The freelance writing world is growing every day with more and more writers competing for the same jobs. It must be a challenging task to sift through so many applications from qualified writers. When I apply for new freelance writing jobs, I do so with both the competition and the potential client in mind. After all, I want to stand out in the best possible way.

Research the client
Before I apply for a job, I take the time to research the client/business to learn as much about them as possible.This enables me to write a cover letter specific to that client and tailor my abilities to meet their needs.One thing I learned from doing this for so long, is that most potential clients can sniff out a cookie cutter cover letter from a mile away.
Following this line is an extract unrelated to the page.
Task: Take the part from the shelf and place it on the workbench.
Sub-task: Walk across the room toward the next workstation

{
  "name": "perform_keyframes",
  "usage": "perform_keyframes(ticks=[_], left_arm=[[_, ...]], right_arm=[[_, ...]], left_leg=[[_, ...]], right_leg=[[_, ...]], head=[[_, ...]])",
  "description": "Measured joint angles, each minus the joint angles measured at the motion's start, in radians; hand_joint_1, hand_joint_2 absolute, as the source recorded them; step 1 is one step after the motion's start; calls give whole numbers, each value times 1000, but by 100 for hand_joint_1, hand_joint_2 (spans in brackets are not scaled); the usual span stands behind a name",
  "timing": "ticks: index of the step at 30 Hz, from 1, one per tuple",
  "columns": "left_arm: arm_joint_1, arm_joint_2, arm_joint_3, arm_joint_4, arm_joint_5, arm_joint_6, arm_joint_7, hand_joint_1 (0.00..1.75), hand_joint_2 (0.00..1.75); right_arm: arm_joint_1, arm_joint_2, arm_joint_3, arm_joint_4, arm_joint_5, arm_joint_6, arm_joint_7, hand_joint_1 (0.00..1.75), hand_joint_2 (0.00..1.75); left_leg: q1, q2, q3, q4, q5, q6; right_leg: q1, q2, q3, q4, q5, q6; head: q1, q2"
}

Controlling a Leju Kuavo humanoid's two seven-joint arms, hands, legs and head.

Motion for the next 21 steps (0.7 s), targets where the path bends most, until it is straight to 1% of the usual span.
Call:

They want someone who feels they can solve a unique problem and not just say what everyone wants to hear. It's important to make sure the application is specific to the client.

Provide relevant samples
All experienced writers have published samples they provide to potential clients in order to give them an idea of their writing style, knowledge, and ability to research and write certain topics. Many private clients want to hire writers that have knowledge of a particular topic, rather than hire generalists who can Google and rewrite information. So I only apply for jobs in which I know the subject matter and have writing samples to back up my claims. This serves two purposes - 1. It shows the client I know my stuff in relation to that topic, 2. I don't waste my time (or the potential client's) applying for something in which I'm not qualified.

Don't use a lot of jargon
I find that potential clients want straight talk; What can I do for them and how will I get it done? They don't want to hear a lot of buzzwords or boasting. While it's important to talk up my skills and achievements, that stuff isn't important unless it relates to the client. So rather than make it about me,I make it about them and what I can do for them.

So those are my tips. How do you showcase your expertise and make your application(s) stand out from the crowd?